搜索指定名字的属性时可以使用的参数值有:字符串,正则表达式,列表,True
soup.find_all(id='link1') --#字符串
#[<a class="sister" href="http://example.com/elsie" id="link1">Elsie</a>]
soup.find_all(href=re.compile("elsie")) --#正则表达式
#[<a class="sister" href="http://example.com/elsie" id="link1">Elsie</a>]
soup.find_all(id=True) --#True
#[<a class="sister" href="http://example.com/elsie" id="link1">Elsie</a>, <a class="sister" #href="http://example.com/lacie" id="link2">Lacie</a>, <a class="sister" href="http://example.com/tillie" #id="link3">Tillie</a>]
可以使用多个指定名字的参数同时过滤tag的多个属性:
soup.find_all(id='link1',href=re.compile("elsie"))
#[<a class="sister" href="http://example.com/elsie" id="link1">Elsie</a>]
按CSS搜索
通过CSS类名搜索,通过class_
参数搜索有指定CSS类名的tag: class_
参数接受不同类型的过滤器:字符串,正则表达式,True和方法
soup.find_all(class_='title') #字符串
#[<p class="title"><b>The Dormouse's story</b></p>]
soup.find_all(class_=re.compile('itl')) #正则表达式
#[<p class="title"><b>The Dormouse's story</b></p>]
soup.find_all(class_=True) #True
#[<p class="title"><b>The Dormouse's story</b></p>, <p class="story">Once upon a time there were three little #sisters; and their names were
#<a class="sister" href="http://example.com/elsie" id="link1">Elsie</a>,
#<a class="sister" href="http://example.com/lacie" id="link2">Lacie</a> and
#<a class="sister" href="http://example.com/tillie" id="link3">Tillie</a>;
#and they lived at the bottom of a well.</p>, <a class="sister" href="http://example.com/elsie" id="link1">Elsie</a>, #<a class="sister" href="http://example.com/lacie" id="link2">Lacie</a>, <a class="sister" #href="http://example.com/tillie" id="link3">Tillie</a>, <p class="story">...</p>]
当tag中的class
是多值属性.按CSS类名搜索可以分别搜索tag中的每个CSS类名;
css_soup = BeautifulSoup('<p class="body strikeout"></p>','lxml')
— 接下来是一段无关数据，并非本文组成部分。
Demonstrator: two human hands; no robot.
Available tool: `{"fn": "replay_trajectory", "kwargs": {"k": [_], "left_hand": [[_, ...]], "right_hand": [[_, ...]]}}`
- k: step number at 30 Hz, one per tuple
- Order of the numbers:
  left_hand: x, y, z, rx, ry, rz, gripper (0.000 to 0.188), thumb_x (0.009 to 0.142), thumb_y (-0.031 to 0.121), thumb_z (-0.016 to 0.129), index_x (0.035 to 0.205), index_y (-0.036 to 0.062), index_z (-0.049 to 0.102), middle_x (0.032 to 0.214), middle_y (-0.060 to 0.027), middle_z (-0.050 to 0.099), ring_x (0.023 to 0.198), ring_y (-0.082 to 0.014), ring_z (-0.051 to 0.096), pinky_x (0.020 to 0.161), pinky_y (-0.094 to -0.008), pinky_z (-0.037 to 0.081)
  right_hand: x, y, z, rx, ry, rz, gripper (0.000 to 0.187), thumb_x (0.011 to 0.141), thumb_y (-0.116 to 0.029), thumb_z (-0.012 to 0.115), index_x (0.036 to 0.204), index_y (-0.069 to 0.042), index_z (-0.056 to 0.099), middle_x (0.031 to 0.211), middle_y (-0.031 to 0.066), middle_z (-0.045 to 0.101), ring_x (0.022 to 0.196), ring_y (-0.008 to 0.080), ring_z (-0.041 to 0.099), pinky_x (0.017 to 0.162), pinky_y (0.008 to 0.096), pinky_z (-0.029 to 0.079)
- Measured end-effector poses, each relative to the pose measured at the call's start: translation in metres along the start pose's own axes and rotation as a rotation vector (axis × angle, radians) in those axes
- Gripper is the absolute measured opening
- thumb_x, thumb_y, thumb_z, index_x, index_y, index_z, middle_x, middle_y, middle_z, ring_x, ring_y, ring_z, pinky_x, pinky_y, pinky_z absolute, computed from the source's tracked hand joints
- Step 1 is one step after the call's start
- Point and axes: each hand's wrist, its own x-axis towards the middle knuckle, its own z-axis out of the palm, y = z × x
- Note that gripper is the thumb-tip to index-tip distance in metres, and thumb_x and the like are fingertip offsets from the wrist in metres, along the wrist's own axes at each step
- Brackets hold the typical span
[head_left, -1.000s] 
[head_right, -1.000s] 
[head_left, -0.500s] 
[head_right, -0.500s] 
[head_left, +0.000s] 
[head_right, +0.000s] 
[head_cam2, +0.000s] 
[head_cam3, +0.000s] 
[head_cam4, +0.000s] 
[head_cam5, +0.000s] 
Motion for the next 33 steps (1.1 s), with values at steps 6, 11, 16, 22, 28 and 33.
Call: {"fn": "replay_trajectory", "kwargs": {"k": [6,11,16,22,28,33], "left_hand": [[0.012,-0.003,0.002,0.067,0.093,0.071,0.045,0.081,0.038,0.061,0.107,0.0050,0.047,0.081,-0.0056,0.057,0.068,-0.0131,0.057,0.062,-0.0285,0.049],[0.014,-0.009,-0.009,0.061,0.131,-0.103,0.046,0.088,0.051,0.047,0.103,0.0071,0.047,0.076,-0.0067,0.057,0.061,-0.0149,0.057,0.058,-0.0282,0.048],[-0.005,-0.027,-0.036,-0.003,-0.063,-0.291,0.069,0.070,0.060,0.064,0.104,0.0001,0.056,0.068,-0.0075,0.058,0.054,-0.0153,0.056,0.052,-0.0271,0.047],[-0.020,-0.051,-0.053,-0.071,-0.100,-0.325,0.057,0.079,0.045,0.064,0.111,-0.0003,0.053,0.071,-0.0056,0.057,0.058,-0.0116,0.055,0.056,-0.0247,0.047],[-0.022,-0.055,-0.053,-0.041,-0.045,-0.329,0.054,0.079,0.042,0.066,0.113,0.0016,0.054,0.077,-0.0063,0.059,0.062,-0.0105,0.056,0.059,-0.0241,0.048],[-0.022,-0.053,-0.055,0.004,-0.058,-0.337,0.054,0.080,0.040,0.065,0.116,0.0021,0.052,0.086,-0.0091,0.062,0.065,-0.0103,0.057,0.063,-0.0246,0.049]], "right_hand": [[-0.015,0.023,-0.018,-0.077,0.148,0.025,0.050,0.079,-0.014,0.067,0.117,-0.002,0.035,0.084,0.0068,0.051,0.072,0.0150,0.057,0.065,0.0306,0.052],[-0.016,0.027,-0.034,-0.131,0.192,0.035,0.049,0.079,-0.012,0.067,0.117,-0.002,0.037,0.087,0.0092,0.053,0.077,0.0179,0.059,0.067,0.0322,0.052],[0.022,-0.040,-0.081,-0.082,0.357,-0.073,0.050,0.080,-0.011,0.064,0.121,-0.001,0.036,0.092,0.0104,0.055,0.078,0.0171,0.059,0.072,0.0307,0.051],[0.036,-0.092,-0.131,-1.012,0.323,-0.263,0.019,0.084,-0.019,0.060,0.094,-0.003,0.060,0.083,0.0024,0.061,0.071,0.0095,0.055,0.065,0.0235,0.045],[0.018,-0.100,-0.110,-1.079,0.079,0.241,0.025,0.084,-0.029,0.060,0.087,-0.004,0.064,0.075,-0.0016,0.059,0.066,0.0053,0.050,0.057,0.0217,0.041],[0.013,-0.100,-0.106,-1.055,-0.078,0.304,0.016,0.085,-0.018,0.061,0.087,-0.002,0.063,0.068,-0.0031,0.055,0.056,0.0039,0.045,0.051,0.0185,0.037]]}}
css_soup.find_all(class_='body')
#[<p class="body strikeout"></p>]
css_soup.find_all('p',class_='strikeout')
#[<p class="body strikeout"></p>]
如果按照class
属性完全匹配,如果CSS类名的顺序与实际不符,将搜索不到结果:
css_soup.find_all(class_='body strikeout')
#[<p class="body strikeout"></p>]
__string
参数 string
参数可以搜索文档中的字符串内容,string
参数接受字符串,正则表达式,True,列表,返回字符串列表
soup.find_all(string='Tillie') #字符串
#['Tillie']
soup.find_all(string=True) #True
#['\n', "The Dormouse's story", '\n', '\n', "The Dormouse's story", '\n', 'Once upon a time there were three little sisters; and their names were\n', 'Elsie', ',\n', 'Lacie', ' and\n', 'Tillie', ';\nand they lived at the bottom of a well.', '\n', '...', '\n']
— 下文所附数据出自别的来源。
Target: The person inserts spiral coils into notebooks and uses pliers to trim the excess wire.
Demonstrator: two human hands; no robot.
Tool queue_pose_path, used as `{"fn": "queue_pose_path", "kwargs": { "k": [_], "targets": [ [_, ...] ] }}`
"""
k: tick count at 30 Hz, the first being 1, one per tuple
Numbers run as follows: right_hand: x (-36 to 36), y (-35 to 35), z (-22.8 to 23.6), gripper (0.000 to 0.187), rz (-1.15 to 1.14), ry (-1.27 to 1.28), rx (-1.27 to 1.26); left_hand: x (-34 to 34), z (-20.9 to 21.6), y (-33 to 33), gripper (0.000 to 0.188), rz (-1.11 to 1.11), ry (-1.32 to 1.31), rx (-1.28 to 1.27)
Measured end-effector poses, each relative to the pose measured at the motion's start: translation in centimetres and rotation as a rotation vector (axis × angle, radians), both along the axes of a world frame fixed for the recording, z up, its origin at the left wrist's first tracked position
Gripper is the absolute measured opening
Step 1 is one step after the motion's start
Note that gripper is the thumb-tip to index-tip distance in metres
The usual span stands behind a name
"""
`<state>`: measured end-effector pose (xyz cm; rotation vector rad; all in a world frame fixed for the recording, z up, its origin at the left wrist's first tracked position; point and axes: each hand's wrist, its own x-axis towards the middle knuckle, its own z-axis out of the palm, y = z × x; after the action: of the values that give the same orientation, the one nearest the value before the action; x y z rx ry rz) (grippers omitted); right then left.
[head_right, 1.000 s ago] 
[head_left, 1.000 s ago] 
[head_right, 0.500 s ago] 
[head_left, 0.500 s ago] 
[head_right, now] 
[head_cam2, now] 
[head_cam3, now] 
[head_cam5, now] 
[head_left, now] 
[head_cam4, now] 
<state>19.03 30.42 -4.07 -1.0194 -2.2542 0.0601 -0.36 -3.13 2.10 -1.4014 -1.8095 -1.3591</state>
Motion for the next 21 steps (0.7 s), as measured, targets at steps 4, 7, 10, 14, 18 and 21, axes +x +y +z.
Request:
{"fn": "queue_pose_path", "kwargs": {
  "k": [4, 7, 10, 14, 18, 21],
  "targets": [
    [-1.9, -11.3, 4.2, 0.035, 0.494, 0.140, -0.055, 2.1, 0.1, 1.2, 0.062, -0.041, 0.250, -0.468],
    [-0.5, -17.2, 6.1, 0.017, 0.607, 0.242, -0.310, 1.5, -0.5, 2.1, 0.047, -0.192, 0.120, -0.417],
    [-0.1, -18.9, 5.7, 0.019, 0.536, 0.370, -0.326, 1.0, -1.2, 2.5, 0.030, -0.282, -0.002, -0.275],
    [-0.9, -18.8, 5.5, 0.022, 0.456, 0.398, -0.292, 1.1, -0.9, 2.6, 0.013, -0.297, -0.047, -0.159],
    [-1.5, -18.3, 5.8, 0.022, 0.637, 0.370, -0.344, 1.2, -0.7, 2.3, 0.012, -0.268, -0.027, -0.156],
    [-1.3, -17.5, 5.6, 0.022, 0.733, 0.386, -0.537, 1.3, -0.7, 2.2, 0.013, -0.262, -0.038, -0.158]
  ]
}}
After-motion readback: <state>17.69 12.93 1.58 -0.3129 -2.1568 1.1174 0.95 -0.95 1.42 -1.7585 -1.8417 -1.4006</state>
soup.find_all(string=re.compile('D')) #正则表达式
#["The Dormouse's story", "The Dormouse's story"]
soup.find_all(string=['Tillie','Elsie','Lacie']) #列表
#['Elsie', 'Lacie', 'Tillie']
可以和其他参数混合使用过滤tag
soup.find_all('a',string='Tillie') #**与字符串混合使用,字符串放在string之前**
#[<a class="sister" href="http://example.com/tillie" id="link3">Tillie</a>]
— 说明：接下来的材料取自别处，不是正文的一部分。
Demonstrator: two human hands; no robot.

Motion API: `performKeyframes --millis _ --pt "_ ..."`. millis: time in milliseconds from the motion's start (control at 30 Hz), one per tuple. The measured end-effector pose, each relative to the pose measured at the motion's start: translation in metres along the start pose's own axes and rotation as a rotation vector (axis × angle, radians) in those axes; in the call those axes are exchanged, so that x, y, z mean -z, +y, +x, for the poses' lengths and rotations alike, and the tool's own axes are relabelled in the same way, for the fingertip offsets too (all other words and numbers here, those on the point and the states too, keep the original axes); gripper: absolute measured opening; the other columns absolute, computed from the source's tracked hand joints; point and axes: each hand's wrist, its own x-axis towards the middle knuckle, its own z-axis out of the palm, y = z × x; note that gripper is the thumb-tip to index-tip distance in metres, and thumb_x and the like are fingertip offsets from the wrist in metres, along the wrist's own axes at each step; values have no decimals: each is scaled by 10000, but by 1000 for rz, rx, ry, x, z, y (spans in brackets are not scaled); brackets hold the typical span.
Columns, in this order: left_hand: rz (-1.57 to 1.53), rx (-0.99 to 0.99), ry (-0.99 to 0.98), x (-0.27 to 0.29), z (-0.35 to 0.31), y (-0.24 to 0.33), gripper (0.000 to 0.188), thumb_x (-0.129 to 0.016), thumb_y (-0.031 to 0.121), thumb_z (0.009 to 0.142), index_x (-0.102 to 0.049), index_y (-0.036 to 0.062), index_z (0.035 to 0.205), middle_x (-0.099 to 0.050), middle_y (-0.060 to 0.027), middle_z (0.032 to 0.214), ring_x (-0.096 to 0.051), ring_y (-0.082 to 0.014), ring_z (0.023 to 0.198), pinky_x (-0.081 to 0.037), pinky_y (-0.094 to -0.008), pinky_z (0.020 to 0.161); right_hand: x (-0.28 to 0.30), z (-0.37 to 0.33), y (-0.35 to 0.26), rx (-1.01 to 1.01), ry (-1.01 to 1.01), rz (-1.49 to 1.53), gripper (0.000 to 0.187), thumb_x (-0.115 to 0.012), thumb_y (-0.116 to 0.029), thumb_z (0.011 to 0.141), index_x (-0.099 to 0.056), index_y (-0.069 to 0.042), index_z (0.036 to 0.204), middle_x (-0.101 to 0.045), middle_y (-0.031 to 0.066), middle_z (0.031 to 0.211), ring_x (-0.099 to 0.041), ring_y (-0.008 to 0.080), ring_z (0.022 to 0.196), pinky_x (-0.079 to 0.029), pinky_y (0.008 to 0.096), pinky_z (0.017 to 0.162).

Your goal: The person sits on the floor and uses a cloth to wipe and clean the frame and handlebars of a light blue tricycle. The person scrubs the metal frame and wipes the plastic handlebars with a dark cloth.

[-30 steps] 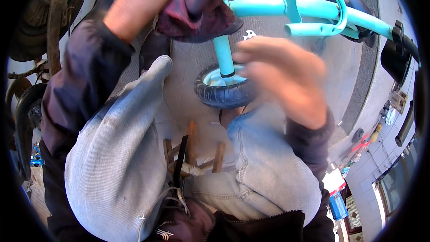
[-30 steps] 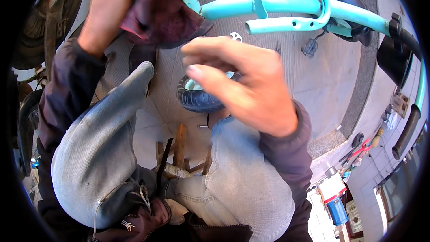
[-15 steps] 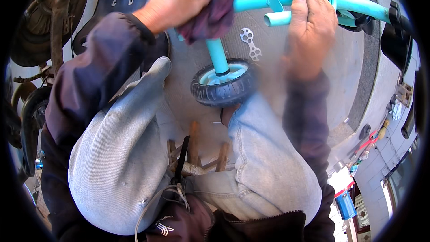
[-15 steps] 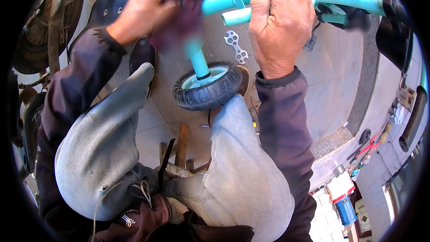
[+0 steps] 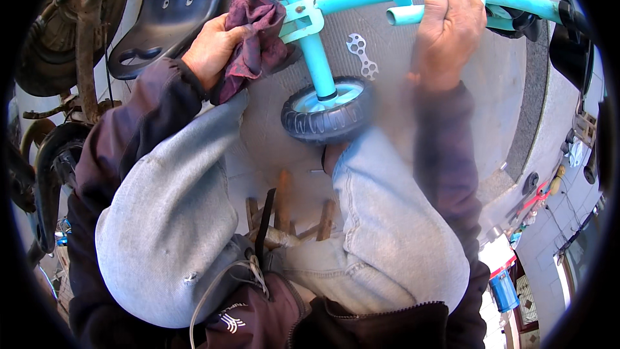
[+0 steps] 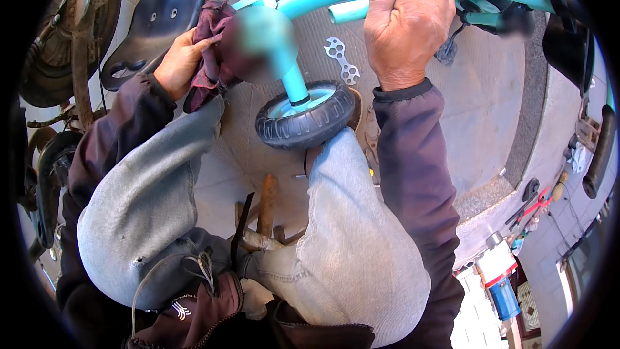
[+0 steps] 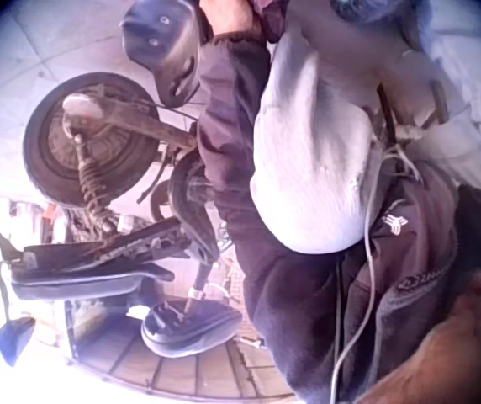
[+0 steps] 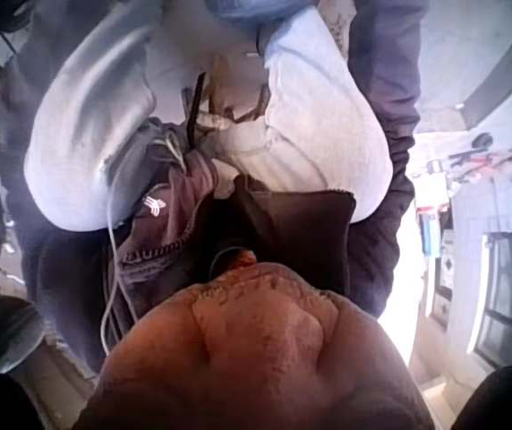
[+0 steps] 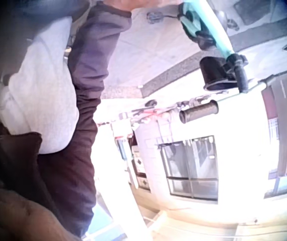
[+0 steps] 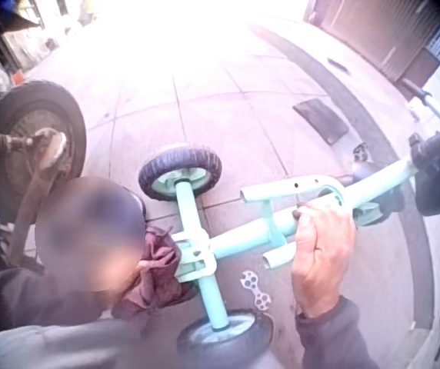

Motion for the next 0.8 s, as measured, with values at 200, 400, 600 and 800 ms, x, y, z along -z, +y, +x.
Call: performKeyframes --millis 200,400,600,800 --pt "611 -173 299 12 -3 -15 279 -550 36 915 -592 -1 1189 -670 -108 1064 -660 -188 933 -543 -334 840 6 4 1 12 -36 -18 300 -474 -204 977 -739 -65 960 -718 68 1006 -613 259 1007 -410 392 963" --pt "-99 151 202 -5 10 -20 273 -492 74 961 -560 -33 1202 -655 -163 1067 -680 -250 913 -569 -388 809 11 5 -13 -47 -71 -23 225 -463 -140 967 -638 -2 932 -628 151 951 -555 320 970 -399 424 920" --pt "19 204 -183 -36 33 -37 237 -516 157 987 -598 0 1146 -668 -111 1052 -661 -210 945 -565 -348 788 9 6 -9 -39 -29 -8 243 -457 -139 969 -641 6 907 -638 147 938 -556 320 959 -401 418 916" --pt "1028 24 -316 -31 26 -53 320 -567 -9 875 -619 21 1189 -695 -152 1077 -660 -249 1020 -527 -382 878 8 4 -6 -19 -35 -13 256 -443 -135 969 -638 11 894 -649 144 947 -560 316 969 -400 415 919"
soup.find_all(string='Tillie',id='link3')
#[<a class="sister" href="http://example.com/tillie" id="link3">Tillie</a>]
limit参数
find_all()方法返回全部的搜索结构,可以使用limit参数限制返回结果的数量 当搜索数量达到limit限制,就停止搜索
soup.find_all(class_='sister',limit=2)
#[<a class="sister" href="http://example.com/elsie" id="link1">Elsie</a>, <a class="sister" #href="http://example.com/lacie" id="link2">Lacie</a>]
soup.find_all(class_='sister',limit=1)
#[<a class="sister" href="http://example.com/elsie" id="link1">Elsie</a>]
recursive参数 – 用于搜索tag的直接子节点,recursive=False
soup.find_all('title')
#[<title>The Dormouse's story</title>]
soup.find_all('title',recursive=False)
#[]
像调用find_all一样调用tag
即soup.find_all(参数)
相当于soup(参数)
soup('title')
#[<title>The Dormouse's story</title>]
soup('a',id='link1')
#[<a class="sister" href="http://example.com/elsie" id="link1">Elsie</a>]
find() 与 find_all() 区别
find_all() 方法返回结果是一个列表,find()方法直接返回结果
find_all() 方法未找到目标结果返回空列表,find()方法则返回None
———————————————————————————–此仅仅为BeautifulSoup部分